(Your assignment):
Every line below must be reproduced exactly. Copy them all.

————————

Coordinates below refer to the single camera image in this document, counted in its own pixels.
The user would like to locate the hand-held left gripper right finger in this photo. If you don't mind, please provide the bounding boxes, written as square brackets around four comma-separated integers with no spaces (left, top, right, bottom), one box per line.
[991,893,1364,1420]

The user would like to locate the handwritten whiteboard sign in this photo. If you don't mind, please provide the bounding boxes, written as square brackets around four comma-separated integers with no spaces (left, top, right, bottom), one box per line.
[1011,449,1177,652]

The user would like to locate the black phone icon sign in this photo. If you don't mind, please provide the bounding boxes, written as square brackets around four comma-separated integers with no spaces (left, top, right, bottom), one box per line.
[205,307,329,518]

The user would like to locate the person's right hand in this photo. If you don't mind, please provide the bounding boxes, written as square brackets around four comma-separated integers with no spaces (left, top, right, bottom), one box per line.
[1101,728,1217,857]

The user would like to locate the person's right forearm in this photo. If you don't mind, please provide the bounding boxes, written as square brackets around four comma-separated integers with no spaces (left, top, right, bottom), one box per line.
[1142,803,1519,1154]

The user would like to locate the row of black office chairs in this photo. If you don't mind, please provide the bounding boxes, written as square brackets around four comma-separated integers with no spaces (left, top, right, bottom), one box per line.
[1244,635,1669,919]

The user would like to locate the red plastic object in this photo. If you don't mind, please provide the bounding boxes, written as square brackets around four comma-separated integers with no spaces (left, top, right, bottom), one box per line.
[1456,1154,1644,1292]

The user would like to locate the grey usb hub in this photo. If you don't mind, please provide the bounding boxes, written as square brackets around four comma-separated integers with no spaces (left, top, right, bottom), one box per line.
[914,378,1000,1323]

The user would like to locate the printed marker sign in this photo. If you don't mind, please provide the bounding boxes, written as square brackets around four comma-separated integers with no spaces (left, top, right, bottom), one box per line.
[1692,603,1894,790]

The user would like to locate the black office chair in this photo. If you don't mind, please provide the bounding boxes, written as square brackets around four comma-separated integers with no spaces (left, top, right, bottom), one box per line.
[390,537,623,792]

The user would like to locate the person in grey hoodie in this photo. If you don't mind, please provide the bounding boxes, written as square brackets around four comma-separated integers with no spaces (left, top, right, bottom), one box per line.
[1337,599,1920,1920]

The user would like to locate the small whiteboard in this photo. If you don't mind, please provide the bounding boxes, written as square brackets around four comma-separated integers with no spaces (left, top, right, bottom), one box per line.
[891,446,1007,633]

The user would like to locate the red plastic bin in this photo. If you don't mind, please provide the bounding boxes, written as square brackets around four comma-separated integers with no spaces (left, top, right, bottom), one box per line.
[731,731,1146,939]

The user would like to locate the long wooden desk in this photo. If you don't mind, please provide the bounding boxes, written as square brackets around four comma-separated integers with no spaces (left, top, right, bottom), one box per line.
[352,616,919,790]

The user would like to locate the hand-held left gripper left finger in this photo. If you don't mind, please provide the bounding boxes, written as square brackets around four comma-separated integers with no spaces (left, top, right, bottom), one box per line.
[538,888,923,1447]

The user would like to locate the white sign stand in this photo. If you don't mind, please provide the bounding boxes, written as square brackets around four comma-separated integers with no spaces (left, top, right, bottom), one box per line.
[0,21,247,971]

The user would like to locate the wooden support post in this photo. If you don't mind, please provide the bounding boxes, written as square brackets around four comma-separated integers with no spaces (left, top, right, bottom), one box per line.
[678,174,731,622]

————————

(Answer space):
Coordinates below refer to the single camera image in this document, counted in its own pixels.
The user would like to locate the hand-held left gripper right finger in this photo. If you don't mind, please provide the bounding boxes, written as square brackets around four comma-separated integers with no spaces (left, top, right, bottom), one box per line.
[991,893,1364,1420]

The user would like to locate the handwritten whiteboard sign in this photo. If you don't mind, please provide the bounding boxes, written as square brackets around four comma-separated integers with no spaces (left, top, right, bottom), one box per line.
[1011,449,1177,652]

The user would like to locate the black phone icon sign in this photo. If you don't mind, please provide the bounding boxes, written as square brackets around four comma-separated integers with no spaces (left, top, right, bottom), one box per line.
[205,307,329,518]

The user would like to locate the person's right hand in this photo. If you don't mind, please provide the bounding boxes, written as square brackets around four comma-separated integers with no spaces (left, top, right, bottom), one box per line.
[1101,728,1217,857]

The user would like to locate the person's right forearm in this photo. If you don't mind, please provide the bounding boxes, written as square brackets around four comma-separated integers with no spaces (left, top, right, bottom), one box per line.
[1142,803,1519,1154]

The user would like to locate the row of black office chairs in this photo. If you don't mind, please provide the bounding boxes, written as square brackets around four comma-separated integers with no spaces (left, top, right, bottom), one box per line.
[1244,635,1669,919]

The user would like to locate the red plastic object in this photo. If you don't mind, please provide the bounding boxes, written as square brackets around four comma-separated integers with no spaces (left, top, right, bottom), one box per line.
[1456,1154,1644,1292]

The user would like to locate the grey usb hub in this photo. If you don't mind, please provide the bounding boxes, written as square brackets around four comma-separated integers with no spaces (left, top, right, bottom), one box per line.
[914,378,1000,1323]

The user would like to locate the printed marker sign in this photo. If you don't mind, please provide the bounding boxes, written as square brackets around four comma-separated integers with no spaces (left, top, right, bottom), one box per line.
[1692,603,1894,790]

The user would like to locate the black office chair in this photo. If you don't mind, please provide the bounding boxes, written as square brackets around four comma-separated integers with no spaces (left, top, right, bottom), one box per line.
[390,537,623,792]

The user would like to locate the person in grey hoodie in this photo. If you don't mind, please provide the bounding boxes, written as square brackets around four comma-separated integers with no spaces (left, top, right, bottom), one box per line.
[1337,599,1920,1920]

The user would like to locate the small whiteboard in this photo. If you don't mind, please provide the bounding boxes, written as square brackets around four comma-separated integers with no spaces (left, top, right, bottom), one box per line.
[891,446,1007,633]

The user would like to locate the red plastic bin in this photo. If you don't mind, please provide the bounding boxes, written as square brackets around four comma-separated integers with no spaces (left, top, right, bottom), one box per line.
[731,731,1146,939]

The user would like to locate the long wooden desk in this photo. If you don't mind, please provide the bounding boxes, written as square brackets around four comma-separated integers with no spaces (left, top, right, bottom), one box per line.
[352,616,919,790]

The user would like to locate the hand-held left gripper left finger in this photo. If you don't mind, please provide the bounding boxes, written as square brackets around four comma-separated integers with no spaces (left, top, right, bottom), one box per line.
[538,888,923,1447]

The user would like to locate the white sign stand in this photo. If you don't mind, please provide the bounding boxes, written as square brackets around four comma-separated integers with no spaces (left, top, right, bottom), one box per line.
[0,21,247,971]

The user would like to locate the wooden support post in this photo. If you don't mind, please provide the bounding boxes, written as square brackets around four comma-separated integers with no spaces (left, top, right, bottom), one box per line.
[678,174,731,622]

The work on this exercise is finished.